Urban and Regional Political Economy Working Group

Aims

The aim of this group is to foster intellectual and political exchange and collaboration between researchers using a radical political economy approach to the study of localities of sub-national scale. ‘Localities’ here denotes scales from neighbourhood through village, town, city and rural district to region. We take it as obvious that society at these scales cannot be analysed separately from society at national and global scales. But there are important social relations and processes which are enacted in part within the local scale, and these relations and processes differ in major ways between localities, even localities within the same country. These locally-enacted and locally-distinct social processes will be a focus for the group’s work. But so too will be the relations, processes and structures which link localities with larger-scale territories. The group is interested in fostering work which highlights the internal relations between space – territory, distance, scale – and social processes, and the way in which social actors use space.

We are interested in bringing together researchers and research in both the Majority World and the imperialist countries. We wish to include work on diverse aspects of the political economy of localities, including –

  • the social processes and relations of the monetised ‘economy’, waged and unwaged work, the reproduction of people within homes and neighbourhoods using commodity consumption and public services, associated cultures of work and social life, popular collective organisations, and the interventions of the state; and
  • the distinct sites and spaces of industries, public and private services, domestic work, housing, transport, the built and natural environment, public space, and the state.

We are particularly interested in fostering work which crosses and links these aspects and draws out their internal relations.

Even before the global economic crisis, the majority of the world’s population faced severe, if differentiated, problems enacted and experienced at the local scale, and there have been a wealth of struggles organised at least partly at local scales. Since the crisis, these problems and the struggles against them have intensified. The intention of this working group is to analyse these local aspects and sites of exploitation and oppression, and contribute to the struggles against them.

Coordination of the WG

The coordinators of the WG are presently: Özlem Celik, HELSUS and Development Studies Division, Helsinki University, ozlem.celik@helsinki.fi , Angus McNelly, School of Politics and International Relations, Queen Mary University of London, a.mcnelly@qmul.ac.uk ,  and Jamie Gough, Department of Town and Regional Planning, Sheffield University, England, jamie.gough@shef.ac.uk.

We welcome further offers to join the coordinating group, including people willing to coordinate particular aspects of the WG’s activities.

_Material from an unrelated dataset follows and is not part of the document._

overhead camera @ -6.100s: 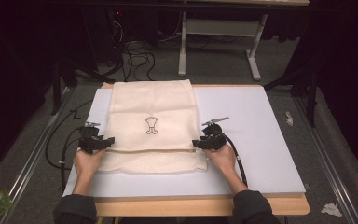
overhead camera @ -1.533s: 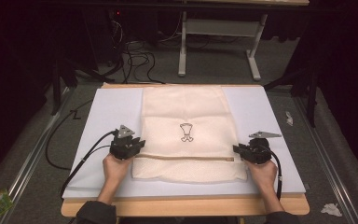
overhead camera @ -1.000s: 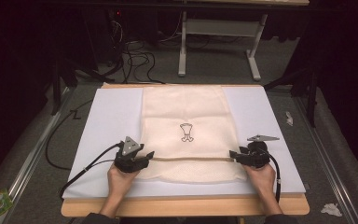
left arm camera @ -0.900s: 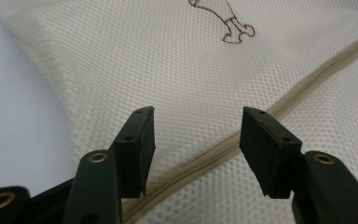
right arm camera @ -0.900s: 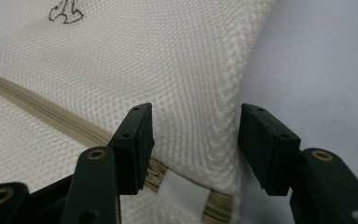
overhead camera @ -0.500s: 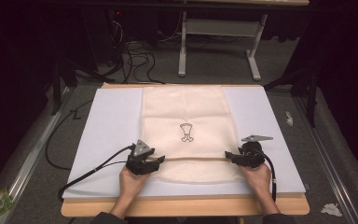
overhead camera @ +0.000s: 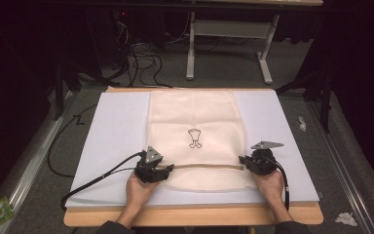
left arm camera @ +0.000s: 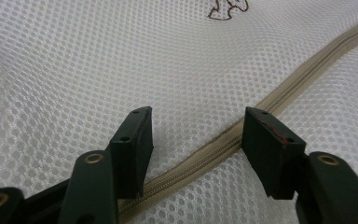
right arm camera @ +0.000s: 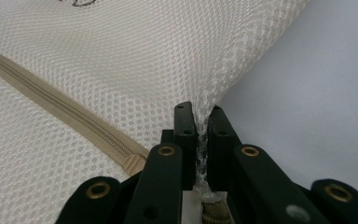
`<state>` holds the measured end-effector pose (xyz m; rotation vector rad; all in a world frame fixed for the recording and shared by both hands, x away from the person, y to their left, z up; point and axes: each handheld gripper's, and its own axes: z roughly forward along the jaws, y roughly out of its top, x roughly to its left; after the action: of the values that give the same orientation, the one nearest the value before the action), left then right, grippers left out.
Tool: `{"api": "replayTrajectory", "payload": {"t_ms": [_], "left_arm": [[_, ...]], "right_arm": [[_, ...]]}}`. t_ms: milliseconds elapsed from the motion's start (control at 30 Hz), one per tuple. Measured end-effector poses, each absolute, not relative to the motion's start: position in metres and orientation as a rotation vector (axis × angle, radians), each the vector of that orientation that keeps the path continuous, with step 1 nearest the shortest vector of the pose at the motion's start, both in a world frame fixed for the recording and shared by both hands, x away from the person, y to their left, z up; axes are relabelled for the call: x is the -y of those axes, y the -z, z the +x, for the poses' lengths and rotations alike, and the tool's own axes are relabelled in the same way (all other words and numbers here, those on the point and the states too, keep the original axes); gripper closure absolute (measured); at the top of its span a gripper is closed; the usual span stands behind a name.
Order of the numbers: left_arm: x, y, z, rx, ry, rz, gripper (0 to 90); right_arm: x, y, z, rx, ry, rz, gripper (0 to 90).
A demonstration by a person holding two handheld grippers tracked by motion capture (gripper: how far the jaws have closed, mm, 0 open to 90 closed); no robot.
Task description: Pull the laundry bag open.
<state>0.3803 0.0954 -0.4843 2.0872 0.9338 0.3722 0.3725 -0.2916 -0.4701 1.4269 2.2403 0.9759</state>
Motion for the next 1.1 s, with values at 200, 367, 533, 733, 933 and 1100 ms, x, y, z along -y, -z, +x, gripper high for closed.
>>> {"api": "replayTrajectory", "payload": {"t_ms": [200,367,533,733,933,1100], "left_arm": [[-0.096,0.483,0.381,-0.939,-0.358,2.089,43.5],[-0.094,0.478,0.378,-0.927,-0.319,2.078,43.4],[-0.093,0.473,0.377,-0.911,-0.284,2.052,44.2],[-0.084,0.464,0.375,-0.867,-0.243,2.048,46.0],[-0.073,0.456,0.374,-0.823,-0.218,2.041,47.9],[-0.062,0.455,0.374,-0.79,-0.182,2.06,51.7]], "right_arm": [[0.295,0.46,0.371,-2.241,-1.022,1.41,87.2],[0.296,0.454,0.37,-2.234,-1.059,1.403,87.4],[0.295,0.449,0.368,-2.238,-1.081,1.406,87.5],[0.294,0.44,0.367,-2.227,-1.116,1.385,87.5],[0.293,0.435,0.367,-2.222,-1.131,1.381,87.5],[0.293,0.434,0.367,-2.22,-1.156,1.377,87.5]]}}
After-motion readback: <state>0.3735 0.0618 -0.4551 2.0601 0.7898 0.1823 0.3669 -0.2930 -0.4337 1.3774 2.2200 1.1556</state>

We aim for a gender balance and a balance of people in the Majority World and the imperialist countries.

Initial Activities of the Group

Conference Sessions

The Urban and Regional Working Group of the IIPPE welcomes submissions for IIPPE conferences  on any aspect of the political economy of localities and regions (sub-national territories), both rural and urban, and both Majority and Minority Worlds.  Papers may be either purely theoretical or theorised empirically-based studies.  We seek papers both on processes/ relations within localities and regions and on processes/ relations linking these scales to national and international scales.  Possible fields include:-

* the organisation of the waged economy, labour power and capital-labour relations in production within and between localities;

* social reproduction within localities, including domestic work, commodity consumption, and local private and public services;

* the interactions between production and social reproduction within localities, and the production of class, gender and racial/ethnic relations and of working class cultures between these two spheres;

* construction of, and investment in, the built environment, and markets in the accumulated stock of buildings, including both commercial premises, housing and physical infrastructures;

* impacts of money capital (finance) on the above processes, and vice versa;

* struggles of the working class and social movements around the above issues.

Papers should be within Marxist or critical political-economy, and approach the issues from the point of view of working class, poor peasants and oppressed people. 

Other Activities

The coordinators would welcome suggestions for – and work to coordinate – other activities.